Solved – Dealing with regression of unusually bounded response variable

beta distributionbeta-regressionboundsdata transformationregression

I am attempting to model a response variable that is theoretically bounded between -225 and +225. The variable is the total score that subjects got when playing a game. Although theoretically it is possible for subjects to score +225. Despite this because score depended on not only the subjects actions but also the actions of another actions the maximum anyone scored was 125 (this is the highest 2 players playing each other can both score) this happened with a very high frequency. The lowest score was +35.

This boundary of 125 is causing difficulty with a linear regression. The only thing I can think of doing is re-scaling the response to be between 0 and 1 and using a beta regression. If I do this though I am not sure I can really justify saying 125 is the top boundary (or 1 after transformation) since it is possible to score +225. Furthermore, if I did this what would my bottom boundary,35?

Thanks,

Jonathan

Best Answer

Although I'm not entirely certain of what your problem with linear regression is I'm right now finishing an article about how to analyze bounded outcomes. Since I'm not familiar with Beta regression perhaps someone else will answer that option.
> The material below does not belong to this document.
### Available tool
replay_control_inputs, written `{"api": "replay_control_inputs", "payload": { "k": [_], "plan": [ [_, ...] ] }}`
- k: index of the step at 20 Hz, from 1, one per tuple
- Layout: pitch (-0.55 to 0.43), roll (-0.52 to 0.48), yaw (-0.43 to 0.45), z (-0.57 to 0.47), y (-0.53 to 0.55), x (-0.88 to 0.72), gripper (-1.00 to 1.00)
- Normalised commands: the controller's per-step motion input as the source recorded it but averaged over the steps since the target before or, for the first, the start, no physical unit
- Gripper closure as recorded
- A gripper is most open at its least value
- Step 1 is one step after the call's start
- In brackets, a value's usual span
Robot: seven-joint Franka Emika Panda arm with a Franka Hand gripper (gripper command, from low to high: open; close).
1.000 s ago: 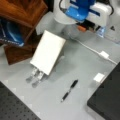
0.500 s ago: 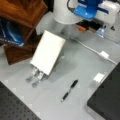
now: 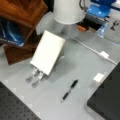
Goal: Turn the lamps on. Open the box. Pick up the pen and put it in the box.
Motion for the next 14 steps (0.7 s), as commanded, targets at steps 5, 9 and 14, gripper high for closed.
{"api": "replay_control_inputs", "payload": {
  "k": [5,9,14],
  "plan": [
    [-0.069,0.025,-0.020,-0.16,0.18,-0.25,-1.00],
    [-0.042,0.017,-0.040,-0.20,0.15,-0.14,-1.00],
    [-0.103,0.063,-0.050,-0.21,0.14,-0.09,-1.00]
  ]
}}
By your question I understand that you get predictions outside the boundaries. In this case I would go for logistic quantile regression. Quantile regression is a very neat alternative to regular linear regression. You can look at different quantiles and get a much better picture of your data than what's possible with regular linear regression. It is also has no assumptions regarding distribution1.

Transformation of a variable can often cause funny effects on linear regression, for instance you have a significance in the logistic transformation but that doesn't translate into the regular value. This is not the case with quantiles, the median is always the median regardless of the transformation function. This allows you to transform back and forth without distorting anything. Prof. Bottai suggested this approach to bounded outcomes2, its an excellent method if you want to do individual predictions but it has some issues when you wan't to look at the beta's and interpret them in a non-logistic way. The formula is simple:

$logit(y) = log(\frac{y + \epsilon}{max(y) - y + \epsilon})$

Where $y$ is your score and $\epsilon$ is an arbitrary small number.

Here's an example that I did a while ago when I wanted to experiment with it in R:

library(rms)
library(lattice)
library(cairoDevice)
library(ggplot2)

# Simulate some data
set.seed(10)
intercept <- 0
beta1 <- 0.5
beta2 <- 1
n = 1000
xtest <- rnorm(n,1,1)
gender <- factor(rbinom(n, 1, .4), labels=c("Male", "Female"))
random_noise  <- runif(n, -1,1)

# Add a ceiling and a floor to simulate a bound score
fake_ceiling <- 4
fake_floor <- -1

# Simulate the predictor
linpred <- intercept + beta1*xtest^3 + beta2*(gender == "Female") + random_noise

# Remove some extremes
extreme_roof <- fake_ceiling + abs(diff(range(linpred)))/2
extreme_floor <- fake_floor - abs(diff(range(linpred)))/2
linpred[ linpred > extreme_roof|
    linpred < extreme_floor ] <- NA

#limit the interval and give a ceiling and a floor effect similar to scores
linpred[linpred > fake_ceiling] <- fake_ceiling
linpred[linpred < fake_floor] <- fake_floor

# Just to give the graphs the same look
my_ylim <- c(fake_floor - abs(fake_floor)*.25, 
             fake_ceiling + abs(fake_ceiling)*.25)
my_xlim <- c(-1.5, 3.5)

# Plot
df <- data.frame(Outcome = linpred, xtest, gender)
ggplot(df, aes(xtest, Outcome, colour = gender)) + geom_point()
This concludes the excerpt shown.